Good airflow keeps vapors from hanging in the air, especially with flammable or volatile products. The smell isn’t the only issue. Vapors from solvents, like acetone or toluene, can reach explosive concentrations pretty quickly. Even with sealed containers, slow leaks or off-gassing add up. Years ago, I walked into a storeroom and the sharp sting burning my nose told me something was wrong before I even saw the spill. Installing exhaust fans or using chemical storage cabinets fitted with vent ducts cuts those risks down in a big way.

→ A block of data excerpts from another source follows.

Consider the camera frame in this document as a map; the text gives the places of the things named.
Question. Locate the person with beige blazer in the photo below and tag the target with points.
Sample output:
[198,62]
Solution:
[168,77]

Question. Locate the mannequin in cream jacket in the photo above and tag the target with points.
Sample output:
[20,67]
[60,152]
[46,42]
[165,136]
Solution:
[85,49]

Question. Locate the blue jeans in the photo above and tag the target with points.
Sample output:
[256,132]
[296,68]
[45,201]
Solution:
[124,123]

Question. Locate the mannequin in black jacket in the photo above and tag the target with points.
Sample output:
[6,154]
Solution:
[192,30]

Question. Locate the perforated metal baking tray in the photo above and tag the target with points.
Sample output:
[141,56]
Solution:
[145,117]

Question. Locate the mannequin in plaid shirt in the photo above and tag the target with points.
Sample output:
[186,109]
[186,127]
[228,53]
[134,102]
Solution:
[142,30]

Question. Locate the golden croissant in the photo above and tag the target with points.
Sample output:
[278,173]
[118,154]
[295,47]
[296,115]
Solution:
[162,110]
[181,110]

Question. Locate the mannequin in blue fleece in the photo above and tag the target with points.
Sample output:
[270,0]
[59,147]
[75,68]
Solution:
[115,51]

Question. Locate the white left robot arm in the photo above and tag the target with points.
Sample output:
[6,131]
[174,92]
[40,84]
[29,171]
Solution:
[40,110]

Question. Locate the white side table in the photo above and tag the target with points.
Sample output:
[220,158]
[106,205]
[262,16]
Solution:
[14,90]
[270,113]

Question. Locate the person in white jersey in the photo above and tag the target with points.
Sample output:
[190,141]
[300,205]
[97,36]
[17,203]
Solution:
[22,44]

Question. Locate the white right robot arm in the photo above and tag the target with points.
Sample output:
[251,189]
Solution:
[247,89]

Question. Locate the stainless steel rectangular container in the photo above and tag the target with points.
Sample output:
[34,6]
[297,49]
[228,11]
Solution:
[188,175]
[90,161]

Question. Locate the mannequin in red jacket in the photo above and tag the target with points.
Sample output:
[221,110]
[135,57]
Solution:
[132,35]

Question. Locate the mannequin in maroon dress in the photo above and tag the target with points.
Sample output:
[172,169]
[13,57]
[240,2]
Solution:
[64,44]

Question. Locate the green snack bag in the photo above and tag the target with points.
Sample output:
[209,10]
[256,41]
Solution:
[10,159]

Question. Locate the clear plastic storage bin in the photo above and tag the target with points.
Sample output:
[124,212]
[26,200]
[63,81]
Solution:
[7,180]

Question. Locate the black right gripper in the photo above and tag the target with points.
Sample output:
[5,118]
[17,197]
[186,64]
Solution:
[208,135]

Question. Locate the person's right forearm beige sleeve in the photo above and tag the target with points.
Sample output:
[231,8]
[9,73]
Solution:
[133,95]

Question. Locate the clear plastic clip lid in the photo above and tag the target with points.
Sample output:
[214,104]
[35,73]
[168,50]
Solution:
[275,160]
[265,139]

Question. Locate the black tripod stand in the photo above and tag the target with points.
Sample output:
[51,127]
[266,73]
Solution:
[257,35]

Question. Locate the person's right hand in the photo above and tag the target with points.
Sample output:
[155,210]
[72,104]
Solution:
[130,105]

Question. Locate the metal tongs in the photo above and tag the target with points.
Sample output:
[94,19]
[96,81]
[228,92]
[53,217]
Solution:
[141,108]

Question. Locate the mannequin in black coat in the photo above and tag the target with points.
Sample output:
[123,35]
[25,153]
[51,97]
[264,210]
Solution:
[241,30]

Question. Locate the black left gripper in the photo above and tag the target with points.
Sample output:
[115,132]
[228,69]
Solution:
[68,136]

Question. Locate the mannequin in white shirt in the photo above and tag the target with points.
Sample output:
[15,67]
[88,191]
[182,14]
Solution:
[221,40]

Separation: More Than Labeling Shelves

Mixing certain chemicals together spells trouble. Acids and bases don’t belong near each other; hydrogen peroxide reacts with almost anything. I’ve seen clear labels in storerooms, but if bleach and ammonia get stored too close, even a dropped bottle can mean a health crisis. Chemicals should stay with their own kind—acids with acids, flammables with flammables, oxidizers apart from organics. The Centers for Disease Control has a helpful guide that outlines dozens of incompatible combinations. Just reading through it once opens your eyes to dangers most people never consider.

The Details Don’t Get Old

Original containers say a lot. The manufacturer prints specific instructions for a reason. These details matter—even the color of the lid or shape of the bottle signals something important to those who work with them every day. Transferring product to a different container strips those instructions away. I’ve seen accidents that started because someone used a juice bottle for ethanol storage. It goes without saying that secondary containers should have tough, waterproof labels that list content, hazard warnings, and the date it got filled.

Building a Safety Routine

Creating a daily habit of checking storage areas prevents surprises. Drips under a drum, unusual odors, or missing labels shouldn’t get ignored. When in doubt, ask the supplier or consult the latest Safety Data Sheet; they offer clear details about flammability, corrosiveness, or any requirements for containment. Providing quick access to spill kits, eye washes, and respirators saves precious minutes if something goes wrong. Local fire codes and OSHA regulations demand these steps, but real peace of mind comes from knowing that precautions get followed not just on paper, but whenever hands touch the product.

What are the safety precautions when handling Tert-Butyl Peroxy-3,5,5-Trimethylhexanoate?

Putting Safety First with Organic Peroxides

Tert-Butyl Peroxy-3,5,5-Trimethylhexanoate ranks as one of those chemicals that calls for respect. As someone who’s spent hours in labs and on factory floors, I’ve seen what even a moment’s carelessness with peroxides can do. This compound serves as a polymerization initiator, but its risk lies in how easily it breaks down and causes fires or explosions. It contains a peroxide bond that releases oxygen fast. Mixing it with the wrong materials or bumping the temperature can spark trouble.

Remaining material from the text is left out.